The back panel isn't removable, so you can't swap out the battery.
Those small pins are for a wireless charging case.
The buttons on the side are made from metal, too.
It's much slimmer than the chunky Lumia 920.
It's lighter than the 920, too, making it more comfortable to hold in one hand.
The whole surrounding edge is metal. Nokia promises "excellent" reception -- let's hope there's no 'antenna-gate' issue like we saw on the iPhone 4.
The camera unit is raised slightly from the back. It's nowhere near as bulky as the PureView 808's camera though.
You'll spy a dual LED flash, too. Sadly, there isn't the powerful xenon flash you'll find on the Lumia 928.
Navigation is still done using the touch-sensitive keys on the front.
Yep, it's definitely a Nokia.
The interface is the same as you'll see on other devices running the latest version of Windows Phone.
There's an 8.7-megapixel camera on the back. That's the same resolution as the Lumia 920 and 928.
You can choose the SmartCam mode from the Lenses menu, or set the phone to launch it automatically when you press the shutter button.
The SmartCam mode takes a burst of 10 photos at once.
What happens if you take a photo of a group of friends and one of them has their eyes closed?
You can simply swap their face out for one where they look better!
SmartCam also lets you combine images into an action sequence. We've seen this feature already on the Samsung Galaxy S4 and HTC One -- we'll have to wait and see how good Nokia's version is.

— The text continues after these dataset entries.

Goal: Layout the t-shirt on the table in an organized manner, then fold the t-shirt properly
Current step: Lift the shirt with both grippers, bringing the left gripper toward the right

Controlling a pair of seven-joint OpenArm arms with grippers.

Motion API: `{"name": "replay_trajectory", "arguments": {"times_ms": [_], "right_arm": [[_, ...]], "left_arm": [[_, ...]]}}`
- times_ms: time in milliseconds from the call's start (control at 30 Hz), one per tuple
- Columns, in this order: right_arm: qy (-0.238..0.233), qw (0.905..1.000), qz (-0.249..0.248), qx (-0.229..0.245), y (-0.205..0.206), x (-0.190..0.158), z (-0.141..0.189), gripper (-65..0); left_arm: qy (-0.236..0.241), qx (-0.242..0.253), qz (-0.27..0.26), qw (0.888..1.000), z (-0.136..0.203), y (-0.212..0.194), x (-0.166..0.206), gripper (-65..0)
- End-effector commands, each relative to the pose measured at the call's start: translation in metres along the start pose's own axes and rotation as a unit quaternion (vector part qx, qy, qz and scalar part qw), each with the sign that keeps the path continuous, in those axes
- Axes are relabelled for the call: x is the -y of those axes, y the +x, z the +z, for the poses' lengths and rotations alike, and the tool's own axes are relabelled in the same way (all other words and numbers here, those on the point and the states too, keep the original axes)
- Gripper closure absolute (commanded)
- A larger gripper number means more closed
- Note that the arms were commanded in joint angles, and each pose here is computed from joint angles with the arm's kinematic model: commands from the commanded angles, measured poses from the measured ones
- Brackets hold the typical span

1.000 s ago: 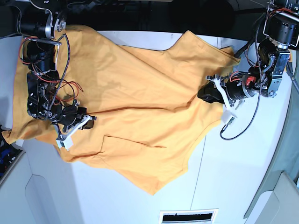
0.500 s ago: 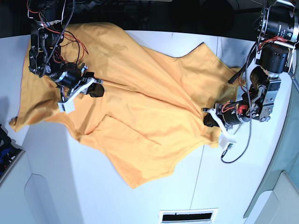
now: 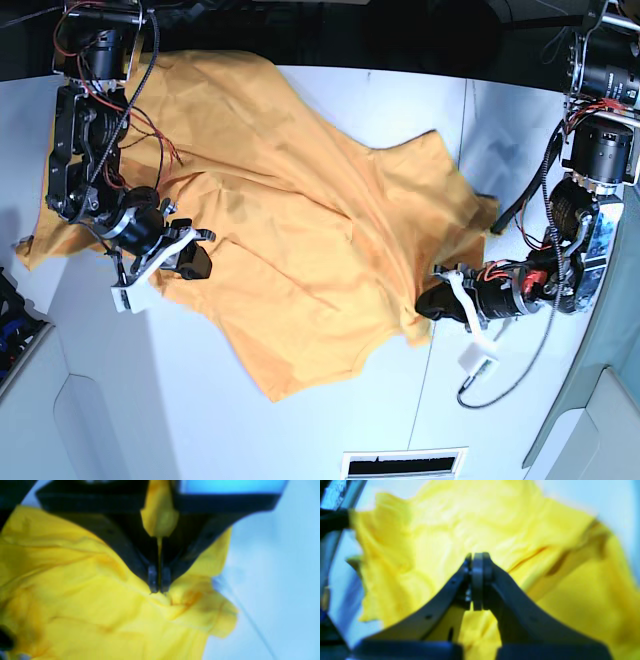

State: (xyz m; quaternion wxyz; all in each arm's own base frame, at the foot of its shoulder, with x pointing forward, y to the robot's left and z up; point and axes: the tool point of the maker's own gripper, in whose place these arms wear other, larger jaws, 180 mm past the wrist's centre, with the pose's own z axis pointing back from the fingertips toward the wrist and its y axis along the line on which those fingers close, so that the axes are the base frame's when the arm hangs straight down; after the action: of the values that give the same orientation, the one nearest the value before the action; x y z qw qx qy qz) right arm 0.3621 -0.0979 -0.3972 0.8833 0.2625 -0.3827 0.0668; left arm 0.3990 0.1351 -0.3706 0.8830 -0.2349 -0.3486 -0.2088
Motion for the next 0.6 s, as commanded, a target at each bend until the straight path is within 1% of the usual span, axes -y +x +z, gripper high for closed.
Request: {"name": "replay_trajectory", "arguments": {"times_ms": [0, 67, 133, 200, 267, 333, 400, 467, 567], "right_arm": [[0.004, 0.9991, 0.016, 0.039, 0.034, -0.001, -0.002, 0.0], [-0.001, 0.9989, 0.025, 0.039, 0.050, 0.004, -0.012, 0.0], [-0.004, 0.9991, 0.032, 0.027, 0.058, 0.008, -0.024, 0.0], [-0.003, 0.9992, 0.038, 0.012, 0.066, 0.008, -0.036, 0.0], [0.000, 0.9992, 0.040, -0.001, 0.071, 0.007, -0.045, 0.0], [0.004, 0.9988, 0.046, -0.011, 0.075, 0.004, -0.051, 0.0], [0.008, 0.9983, 0.055, -0.019, 0.076, 0.000, -0.055, 0.0], [0.011, 0.9977, 0.062, -0.024, 0.073, -0.003, -0.057, 0.0], [0.015, 0.9969, 0.069, -0.033, 0.068, -0.008, -0.059, 0.0]], "left_arm": [[-0.024, 0.024, -0.019, 0.999, 0.008, 0.017, 0.011, 0.0], [-0.066, 0.032, -0.027, 0.997, 0.010, 0.016, 0.039, 0.0], [-0.099, 0.027, -0.029, 0.994, 0.008, 0.005, 0.066, 0.0], [-0.122, 0.019, -0.031, 0.992, 0.004, -0.012, 0.091, 0.0], [-0.134, 0.010, -0.032, 0.990, -0.002, -0.028, 0.108, 0.0], [-0.119, 0.010, -0.041, 0.992, -0.008, -0.036, 0.109, 0.0], [-0.072, 0.015, -0.041, 0.996, -0.013, -0.036, 0.093, 0.0], [-0.031, 0.013, -0.045, 0.998, -0.014, -0.036, 0.077, 0.0], [-0.010, 0.003, -0.062, 0.998, -0.013, -0.036, 0.062, 0.0]]}}
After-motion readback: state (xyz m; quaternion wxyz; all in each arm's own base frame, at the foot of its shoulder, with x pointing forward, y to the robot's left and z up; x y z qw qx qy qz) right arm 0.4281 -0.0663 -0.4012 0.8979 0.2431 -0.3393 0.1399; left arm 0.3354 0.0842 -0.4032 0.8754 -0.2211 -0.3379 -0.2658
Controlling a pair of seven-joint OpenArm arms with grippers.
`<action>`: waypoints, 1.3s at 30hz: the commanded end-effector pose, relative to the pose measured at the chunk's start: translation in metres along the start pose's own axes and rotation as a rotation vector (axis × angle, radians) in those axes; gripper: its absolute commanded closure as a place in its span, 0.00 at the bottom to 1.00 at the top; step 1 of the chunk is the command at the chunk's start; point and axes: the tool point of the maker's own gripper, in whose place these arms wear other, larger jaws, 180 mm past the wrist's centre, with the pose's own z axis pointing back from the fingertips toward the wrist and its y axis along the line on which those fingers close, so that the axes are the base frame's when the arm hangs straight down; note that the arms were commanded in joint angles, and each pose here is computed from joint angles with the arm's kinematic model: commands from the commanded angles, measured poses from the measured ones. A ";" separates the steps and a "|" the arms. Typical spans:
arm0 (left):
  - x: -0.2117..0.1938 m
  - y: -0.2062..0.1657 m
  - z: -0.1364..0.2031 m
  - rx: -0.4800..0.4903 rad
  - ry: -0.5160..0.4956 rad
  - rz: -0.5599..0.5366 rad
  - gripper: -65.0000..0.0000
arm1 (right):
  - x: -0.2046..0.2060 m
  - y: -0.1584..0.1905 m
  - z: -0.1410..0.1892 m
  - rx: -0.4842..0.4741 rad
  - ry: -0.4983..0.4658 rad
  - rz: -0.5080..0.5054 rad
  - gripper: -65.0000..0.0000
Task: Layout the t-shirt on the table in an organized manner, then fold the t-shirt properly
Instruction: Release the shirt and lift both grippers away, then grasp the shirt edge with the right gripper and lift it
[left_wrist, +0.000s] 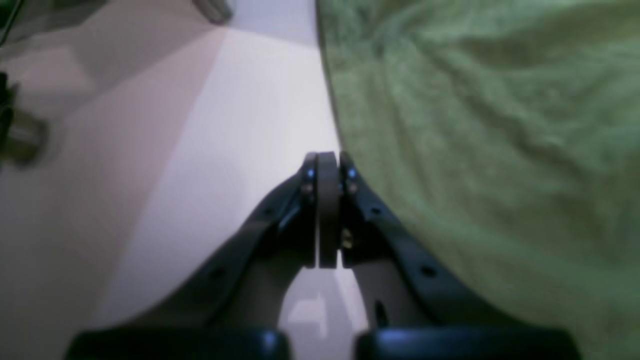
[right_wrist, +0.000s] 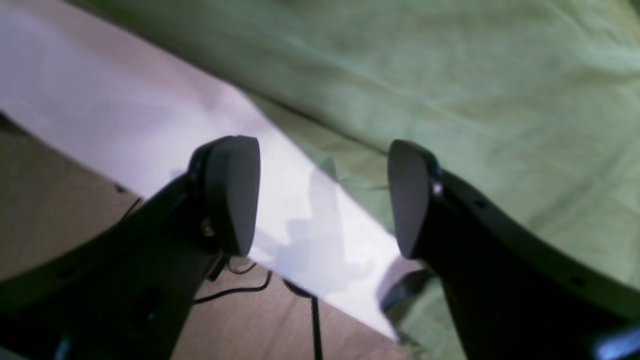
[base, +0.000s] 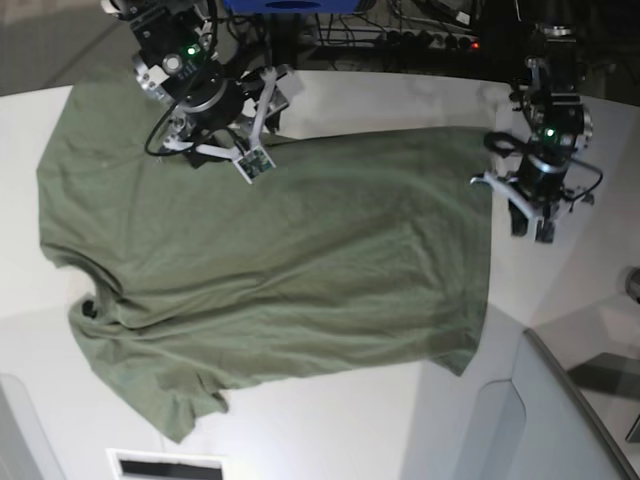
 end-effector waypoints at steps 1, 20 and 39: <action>0.007 0.011 0.004 0.014 -0.034 -0.004 1.00 | 0.011 0.001 0.002 -0.002 -0.038 -0.005 0.41; -0.042 0.008 0.025 -0.002 0.066 -0.001 1.00 | -0.018 0.003 -0.043 -0.016 0.092 0.031 0.61; -0.058 0.014 0.022 0.003 0.110 0.000 1.00 | -0.033 0.004 -0.049 -0.011 0.144 0.039 0.99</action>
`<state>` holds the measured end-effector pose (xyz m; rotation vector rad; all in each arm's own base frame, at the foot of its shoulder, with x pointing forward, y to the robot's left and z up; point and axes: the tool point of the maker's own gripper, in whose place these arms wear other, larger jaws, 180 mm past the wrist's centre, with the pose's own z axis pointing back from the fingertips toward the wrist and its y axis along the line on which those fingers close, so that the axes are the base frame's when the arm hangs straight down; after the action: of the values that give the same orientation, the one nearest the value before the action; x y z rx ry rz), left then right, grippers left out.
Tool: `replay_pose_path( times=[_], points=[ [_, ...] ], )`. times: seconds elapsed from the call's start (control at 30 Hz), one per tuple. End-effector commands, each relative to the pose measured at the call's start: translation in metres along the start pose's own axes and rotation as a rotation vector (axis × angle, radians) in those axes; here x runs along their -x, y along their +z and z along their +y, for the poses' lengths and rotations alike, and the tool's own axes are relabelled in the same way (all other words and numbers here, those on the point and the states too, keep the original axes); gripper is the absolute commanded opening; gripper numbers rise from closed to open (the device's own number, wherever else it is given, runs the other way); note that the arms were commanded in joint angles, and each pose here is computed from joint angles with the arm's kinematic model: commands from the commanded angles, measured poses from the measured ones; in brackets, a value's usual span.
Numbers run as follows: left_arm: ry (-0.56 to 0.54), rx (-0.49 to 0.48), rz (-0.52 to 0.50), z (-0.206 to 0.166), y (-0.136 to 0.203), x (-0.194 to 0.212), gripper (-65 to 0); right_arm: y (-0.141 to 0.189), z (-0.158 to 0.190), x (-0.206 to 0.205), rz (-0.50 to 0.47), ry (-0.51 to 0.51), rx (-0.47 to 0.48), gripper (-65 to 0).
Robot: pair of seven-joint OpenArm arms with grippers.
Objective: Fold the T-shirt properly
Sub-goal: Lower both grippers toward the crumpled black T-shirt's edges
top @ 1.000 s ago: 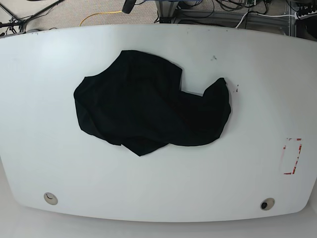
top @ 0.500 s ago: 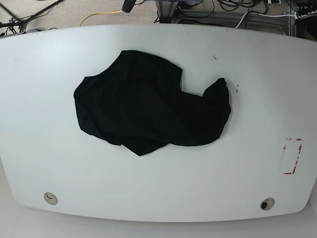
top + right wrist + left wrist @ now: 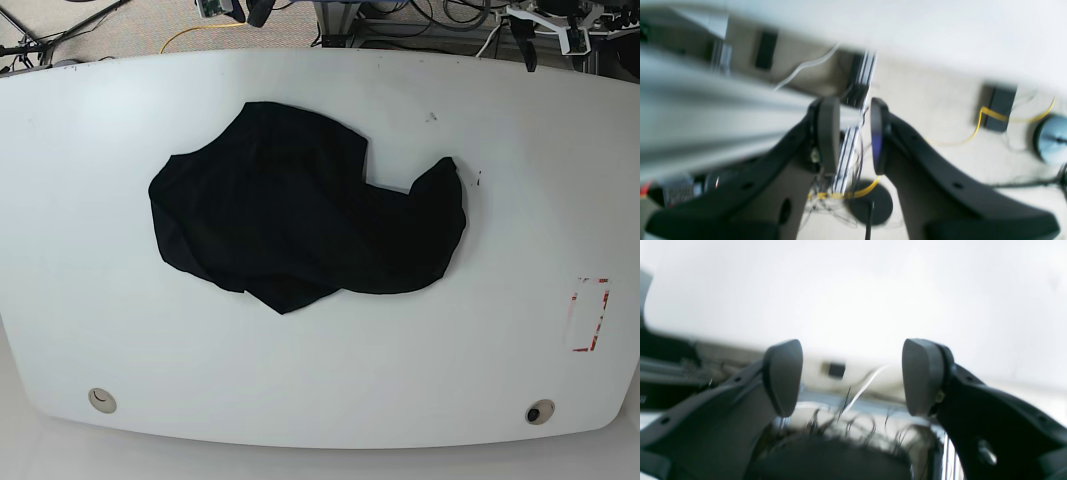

You can also add motion blur to moving subjects to make them seem like they're travelling at 200 miles an hour.
You'll need a case if you want to use wireless charging. It's a shame it's not built in as standard, like on the 920.
The cases are pretty slim, so won't bulge your pocket out too much.
You, too, could ruin the sleek aluminium body by slapping a garish, red plastic case around it.